[To do] Give the listing again character for character, but drop the images.

━━━

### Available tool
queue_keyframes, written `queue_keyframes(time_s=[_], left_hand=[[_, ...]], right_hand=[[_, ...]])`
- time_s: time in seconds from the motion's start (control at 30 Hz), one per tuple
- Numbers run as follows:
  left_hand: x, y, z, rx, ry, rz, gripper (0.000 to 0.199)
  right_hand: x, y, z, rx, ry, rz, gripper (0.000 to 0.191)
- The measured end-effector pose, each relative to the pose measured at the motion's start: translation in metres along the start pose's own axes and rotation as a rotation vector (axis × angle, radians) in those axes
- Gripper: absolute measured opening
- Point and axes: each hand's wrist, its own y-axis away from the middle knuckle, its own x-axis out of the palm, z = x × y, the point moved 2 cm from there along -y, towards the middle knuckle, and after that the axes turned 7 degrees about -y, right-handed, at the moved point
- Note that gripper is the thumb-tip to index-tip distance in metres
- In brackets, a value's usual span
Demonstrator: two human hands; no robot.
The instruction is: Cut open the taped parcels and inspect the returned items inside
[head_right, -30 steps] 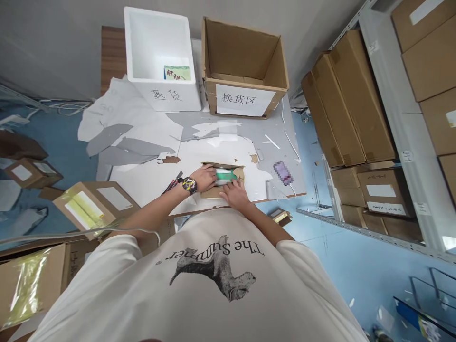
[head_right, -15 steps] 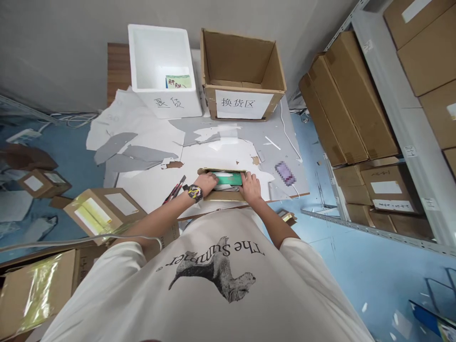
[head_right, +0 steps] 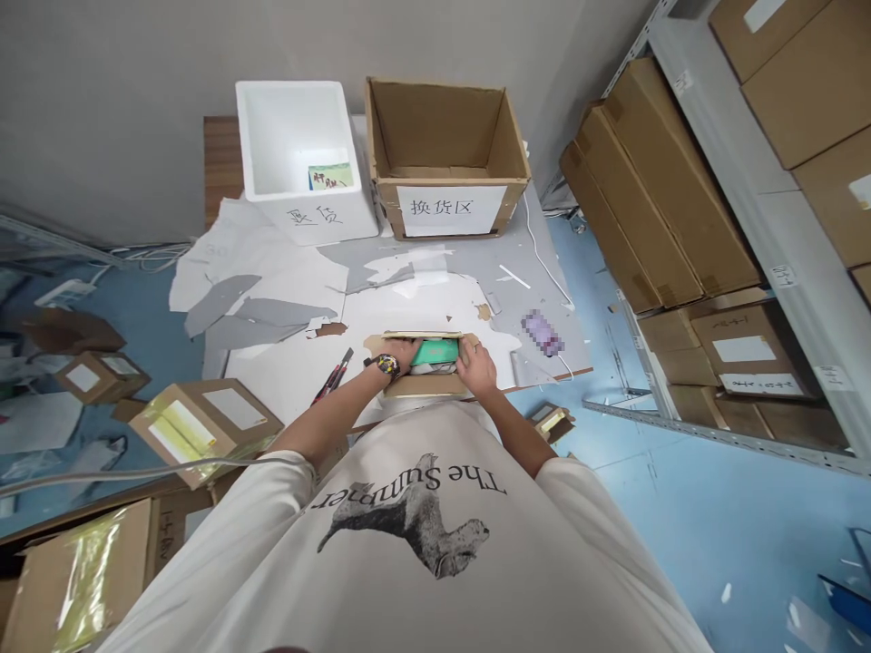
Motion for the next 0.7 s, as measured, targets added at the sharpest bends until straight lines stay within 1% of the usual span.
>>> queue_keyframes(time_s=[0.1, 0.23, 0.3, 0.4, 0.5, 0.57, 0.63, 0.7], left_hand=[[-0.011, 0.009, 0.006, 0.041, 0.011, -0.007, 0.079], [-0.031, 0.033, 0.015, 0.100, 0.035, -0.073, 0.079], [-0.044, 0.044, 0.016, 0.102, 0.030, -0.112, 0.077], [-0.064, 0.055, 0.015, 0.067, 0.020, -0.138, 0.076], [-0.084, 0.063, 0.020, 0.009, 0.028, -0.145, 0.075], [-0.093, 0.069, 0.031, -0.040, 0.080, -0.180, 0.074], [-0.097, 0.076, 0.046, -0.085, 0.170, -0.227, 0.075], [-0.096, 0.083, 0.061, -0.100, 0.278, -0.269, 0.076]], right_hand=[[0.005, 0.002, -0.006, -0.009, -0.086, -0.062, 0.059], [0.009, 0.005, -0.009, -0.064, -0.276, -0.103, 0.058], [0.012, 0.004, -0.008, -0.091, -0.372, -0.137, 0.057], [0.015, -0.002, -0.004, -0.080, -0.459, -0.213, 0.054], [0.013, -0.014, -0.001, -0.071, -0.505, -0.268, 0.051], [0.008, -0.025, 0.000, -0.085, -0.511, -0.279, 0.050], [0.003, -0.039, 0.000, -0.107, -0.496, -0.281, 0.049], [-0.003, -0.057, 0.001, -0.132, -0.470, -0.281, 0.049]])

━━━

[Result for this exercise]
### Available tool
queue_keyframes, written `queue_keyframes(time_s=[_], left_hand=[[_, ...]], right_hand=[[_, ...]])`
- time_s: time in seconds from the motion's start (control at 30 Hz), one per tuple
- Numbers run as follows:
  left_hand: x, y, z, rx, ry, rz, gripper (0.000 to 0.199)
  right_hand: x, y, z, rx, ry, rz, gripper (0.000 to 0.191)
- The measured end-effector pose, each relative to the pose measured at the motion's start: translation in metres along the start pose's own axes and rotation as a rotation vector (axis × angle, radians) in those axes
- Gripper: absolute measured opening
- Point and axes: each hand's wrist, its own y-axis away from the middle knuckle, its own x-axis out of the palm, z = x × y, the point moved 2 cm from there along -y, towards the middle knuckle, and after that the axes turned 7 degrees about -y, right-handed, at the moved point
- Note that gripper is the thumb-tip to index-tip distance in metres
- In brackets, a value's usual span
Demonstrator: two human hands; no robot.
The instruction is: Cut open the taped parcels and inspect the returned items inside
[head_right, -30 steps] 
[head_right, -15 steps] 
[head_right, +0 steps] 
Motion for the next 0.7 s, as measured, targets added at the sharpest bends until straight lines stay within 1% of the usual span.
>>> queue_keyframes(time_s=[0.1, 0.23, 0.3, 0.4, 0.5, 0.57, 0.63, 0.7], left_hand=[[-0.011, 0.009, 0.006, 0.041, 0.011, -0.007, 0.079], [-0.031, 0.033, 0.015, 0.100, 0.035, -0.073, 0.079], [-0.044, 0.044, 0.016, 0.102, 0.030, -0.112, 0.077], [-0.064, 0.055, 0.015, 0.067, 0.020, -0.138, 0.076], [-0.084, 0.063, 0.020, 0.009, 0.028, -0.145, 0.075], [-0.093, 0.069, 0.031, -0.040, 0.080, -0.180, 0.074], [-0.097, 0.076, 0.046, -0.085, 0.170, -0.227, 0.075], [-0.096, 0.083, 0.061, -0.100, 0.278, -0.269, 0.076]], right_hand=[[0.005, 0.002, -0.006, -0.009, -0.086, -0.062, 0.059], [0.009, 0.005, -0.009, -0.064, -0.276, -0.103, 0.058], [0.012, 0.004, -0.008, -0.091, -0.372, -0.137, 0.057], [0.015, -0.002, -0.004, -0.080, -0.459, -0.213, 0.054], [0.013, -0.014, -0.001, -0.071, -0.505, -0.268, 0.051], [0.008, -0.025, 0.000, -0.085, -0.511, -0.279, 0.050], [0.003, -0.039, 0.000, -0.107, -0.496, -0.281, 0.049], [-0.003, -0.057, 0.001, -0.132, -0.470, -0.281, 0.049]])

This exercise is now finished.